## WHAT YOU ARE ASKED TO DO:
All entries below are to be set down again, identical to the source.

## RECORDS FOR THIS TASK:
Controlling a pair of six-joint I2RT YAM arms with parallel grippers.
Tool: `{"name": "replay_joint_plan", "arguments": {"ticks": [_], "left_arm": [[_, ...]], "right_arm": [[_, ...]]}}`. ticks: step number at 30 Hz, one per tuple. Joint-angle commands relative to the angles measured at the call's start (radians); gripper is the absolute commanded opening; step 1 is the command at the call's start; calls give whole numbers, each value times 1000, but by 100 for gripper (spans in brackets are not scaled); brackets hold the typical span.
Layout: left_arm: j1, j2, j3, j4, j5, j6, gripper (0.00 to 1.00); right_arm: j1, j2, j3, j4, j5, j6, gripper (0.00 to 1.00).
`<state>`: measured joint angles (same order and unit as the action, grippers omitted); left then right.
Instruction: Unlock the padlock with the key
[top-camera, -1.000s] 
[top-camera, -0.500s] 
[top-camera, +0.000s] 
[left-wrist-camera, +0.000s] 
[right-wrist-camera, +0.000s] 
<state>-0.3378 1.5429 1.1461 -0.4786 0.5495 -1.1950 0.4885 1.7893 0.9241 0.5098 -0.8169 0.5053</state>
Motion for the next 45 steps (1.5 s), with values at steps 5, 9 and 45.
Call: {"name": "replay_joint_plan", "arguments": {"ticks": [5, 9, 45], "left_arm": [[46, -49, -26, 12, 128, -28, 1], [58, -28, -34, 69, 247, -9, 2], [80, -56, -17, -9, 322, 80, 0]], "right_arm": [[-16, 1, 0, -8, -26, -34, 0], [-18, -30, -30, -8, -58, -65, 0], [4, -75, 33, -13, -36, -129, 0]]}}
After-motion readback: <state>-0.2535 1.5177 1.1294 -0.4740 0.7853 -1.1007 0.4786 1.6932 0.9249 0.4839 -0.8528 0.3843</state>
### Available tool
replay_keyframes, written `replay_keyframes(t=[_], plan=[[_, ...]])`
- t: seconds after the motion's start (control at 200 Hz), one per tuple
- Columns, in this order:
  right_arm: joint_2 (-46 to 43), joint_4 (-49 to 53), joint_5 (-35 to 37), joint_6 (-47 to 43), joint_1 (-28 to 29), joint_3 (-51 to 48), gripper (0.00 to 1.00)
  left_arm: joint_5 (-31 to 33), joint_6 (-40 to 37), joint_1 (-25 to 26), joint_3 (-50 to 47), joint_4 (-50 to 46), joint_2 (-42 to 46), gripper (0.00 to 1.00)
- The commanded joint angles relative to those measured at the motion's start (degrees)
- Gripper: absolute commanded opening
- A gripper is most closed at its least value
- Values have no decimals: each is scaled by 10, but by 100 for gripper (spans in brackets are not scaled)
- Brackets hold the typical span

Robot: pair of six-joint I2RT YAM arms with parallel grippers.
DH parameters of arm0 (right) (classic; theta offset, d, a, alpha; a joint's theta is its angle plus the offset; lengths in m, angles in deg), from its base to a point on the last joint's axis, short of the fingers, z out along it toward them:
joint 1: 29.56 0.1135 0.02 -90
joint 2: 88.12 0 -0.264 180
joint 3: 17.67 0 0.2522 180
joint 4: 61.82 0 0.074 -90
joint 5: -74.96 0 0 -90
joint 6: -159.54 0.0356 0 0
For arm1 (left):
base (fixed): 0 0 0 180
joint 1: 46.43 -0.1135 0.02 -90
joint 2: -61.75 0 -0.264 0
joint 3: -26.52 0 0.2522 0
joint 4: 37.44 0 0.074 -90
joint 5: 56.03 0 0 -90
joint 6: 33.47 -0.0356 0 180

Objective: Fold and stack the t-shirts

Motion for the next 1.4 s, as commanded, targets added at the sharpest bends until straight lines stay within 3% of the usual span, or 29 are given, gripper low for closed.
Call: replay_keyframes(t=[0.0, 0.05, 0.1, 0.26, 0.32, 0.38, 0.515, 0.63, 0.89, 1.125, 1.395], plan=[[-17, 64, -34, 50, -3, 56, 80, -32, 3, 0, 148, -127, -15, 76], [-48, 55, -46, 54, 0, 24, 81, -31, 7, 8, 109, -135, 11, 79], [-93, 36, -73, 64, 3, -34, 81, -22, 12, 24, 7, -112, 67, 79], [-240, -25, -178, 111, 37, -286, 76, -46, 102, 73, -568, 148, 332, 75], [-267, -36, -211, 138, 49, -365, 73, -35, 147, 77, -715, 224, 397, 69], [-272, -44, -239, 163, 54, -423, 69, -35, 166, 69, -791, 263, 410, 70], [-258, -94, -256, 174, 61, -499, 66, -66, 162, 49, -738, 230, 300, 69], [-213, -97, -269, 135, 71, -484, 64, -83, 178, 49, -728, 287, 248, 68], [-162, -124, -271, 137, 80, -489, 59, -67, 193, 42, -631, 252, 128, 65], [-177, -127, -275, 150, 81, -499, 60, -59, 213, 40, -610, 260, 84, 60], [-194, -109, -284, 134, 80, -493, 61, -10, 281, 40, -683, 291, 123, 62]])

## SOLUTION FOR THIS TASK:
Controlling a pair of six-joint I2RT YAM arms with parallel grippers.
Tool: `{"name": "replay_joint_plan", "arguments": {"ticks": [_], "left_arm": [[_, ...]], "right_arm": [[_, ...]]}}`. ticks: step number at 30 Hz, one per tuple. Joint-angle commands relative to the angles measured at the call's start (radians); gripper is the absolute commanded opening; step 1 is the command at the call's start; calls give whole numbers, each value times 1000, but by 100 for gripper (spans in brackets are not scaled); brackets hold the typical span.
Layout: left_arm: j1, j2, j3, j4, j5, j6, gripper (0.00 to 1.00); right_arm: j1, j2, j3, j4, j5, j6, gripper (0.00 to 1.00).
`<state>`: measured joint angles (same order and unit as the action, grippers omitted); left then right.
Instruction: Unlock the padlock with the key
[top-camera, -1.000s] 
[top-camera, -0.500s] 
[top-camera, +0.000s] 
[left-wrist-camera, +0.000s] 
[right-wrist-camera, +0.000s] 
<state>-0.3378 1.5429 1.1461 -0.4786 0.5495 -1.1950 0.4885 1.7893 0.9241 0.5098 -0.8169 0.5053</state>
Motion for the next 45 steps (1.5 s), with values at steps 5, 9 and 45.
Call: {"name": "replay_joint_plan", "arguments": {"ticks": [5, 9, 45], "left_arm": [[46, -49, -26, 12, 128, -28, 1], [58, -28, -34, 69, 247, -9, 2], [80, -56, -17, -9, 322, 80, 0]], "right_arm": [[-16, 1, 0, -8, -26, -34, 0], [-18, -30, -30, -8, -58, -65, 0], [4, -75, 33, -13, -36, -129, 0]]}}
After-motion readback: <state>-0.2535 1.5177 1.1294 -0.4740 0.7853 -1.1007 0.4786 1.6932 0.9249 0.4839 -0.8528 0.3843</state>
### Available tool
replay_keyframes, written `replay_keyframes(t=[_], plan=[[_, ...]])`
- t: seconds after the motion's start (control at 200 Hz), one per tuple
- Columns, in this order:
  right_arm: joint_2 (-46 to 43), joint_4 (-49 to 53), joint_5 (-35 to 37), joint_6 (-47 to 43), joint_1 (-28 to 29), joint_3 (-51 to 48), gripper (0.00 to 1.00)
  left_arm: joint_5 (-31 to 33), joint_6 (-40 to 37), joint_1 (-25 to 26), joint_3 (-50 to 47), joint_4 (-50 to 46), joint_2 (-42 to 46), gripper (0.00 to 1.00)
- The commanded joint angles relative to those measured at the motion's start (degrees)
- Gripper: absolute commanded opening
- A gripper is most closed at its least value
- Values have no decimals: each is scaled by 10, but by 100 for gripper (spans in brackets are not scaled)
- Brackets hold the typical span

Robot: pair of six-joint I2RT YAM arms with parallel grippers.
DH parameters of arm0 (right) (classic; theta offset, d, a, alpha; a joint's theta is its angle plus the offset; lengths in m, angles in deg), from its base to a point on the last joint's axis, short of the fingers, z out along it toward them:
joint 1: 29.56 0.1135 0.02 -90
joint 2: 88.12 0 -0.264 180
joint 3: 17.67 0 0.2522 180
joint 4: 61.82 0 0.074 -90
joint 5: -74.96 0 0 -90
joint 6: -159.54 0.0356 0 0
For arm1 (left):
base (fixed): 0 0 0 180
joint 1: 46.43 -0.1135 0.02 -90
joint 2: -61.75 0 -0.264 0
joint 3: -26.52 0 0.2522 0
joint 4: 37.44 0 0.074 -90
joint 5: 56.03 0 0 -90
joint 6: 33.47 -0.0356 0 180

Objective: Fold and stack the t-shirts

Motion for the next 1.4 s, as commanded, targets added at the sharpest bends until straight lines stay within 3% of the usual span, or 29 are given, gripper low for closed.
Call: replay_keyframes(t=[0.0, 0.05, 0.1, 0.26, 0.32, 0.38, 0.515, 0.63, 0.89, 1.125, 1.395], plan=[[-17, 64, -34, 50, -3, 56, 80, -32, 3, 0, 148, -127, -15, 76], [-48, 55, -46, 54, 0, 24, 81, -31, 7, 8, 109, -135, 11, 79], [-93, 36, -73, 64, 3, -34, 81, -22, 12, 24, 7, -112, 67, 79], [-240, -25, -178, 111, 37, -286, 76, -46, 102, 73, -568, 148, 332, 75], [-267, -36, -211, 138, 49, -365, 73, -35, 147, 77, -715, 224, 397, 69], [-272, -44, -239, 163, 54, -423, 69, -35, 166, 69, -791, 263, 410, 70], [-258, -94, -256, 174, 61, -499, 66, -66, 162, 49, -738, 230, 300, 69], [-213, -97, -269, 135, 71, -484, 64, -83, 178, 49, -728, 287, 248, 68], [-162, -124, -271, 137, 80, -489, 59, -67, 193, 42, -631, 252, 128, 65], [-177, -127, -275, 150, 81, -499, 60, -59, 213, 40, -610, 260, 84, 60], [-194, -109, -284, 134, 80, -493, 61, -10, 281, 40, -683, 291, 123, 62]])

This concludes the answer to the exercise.